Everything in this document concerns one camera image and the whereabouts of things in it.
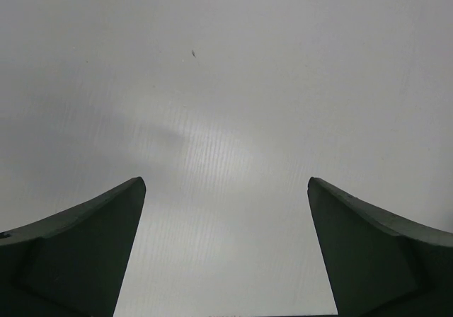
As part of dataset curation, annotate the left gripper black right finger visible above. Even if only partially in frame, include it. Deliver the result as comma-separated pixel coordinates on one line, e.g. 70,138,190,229
307,177,452,316

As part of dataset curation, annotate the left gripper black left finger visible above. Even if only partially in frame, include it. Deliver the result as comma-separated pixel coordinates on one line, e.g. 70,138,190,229
1,177,146,316

□ □ □

Nothing but the exact lines of the data above, from the line containing "gripper black right" through the last, should appear in the answer.

As part of dataset curation, annotate the left gripper black right finger visible above. Even if only partially in frame, include it. Deliver the result as comma-separated pixel coordinates on one line, e.g. 70,138,190,229
307,177,452,316

As part of dataset curation, annotate the left gripper black left finger visible above. Even if only partially in frame, include it. Deliver the result as comma-separated pixel coordinates on one line, e.g. 70,138,190,229
1,177,146,316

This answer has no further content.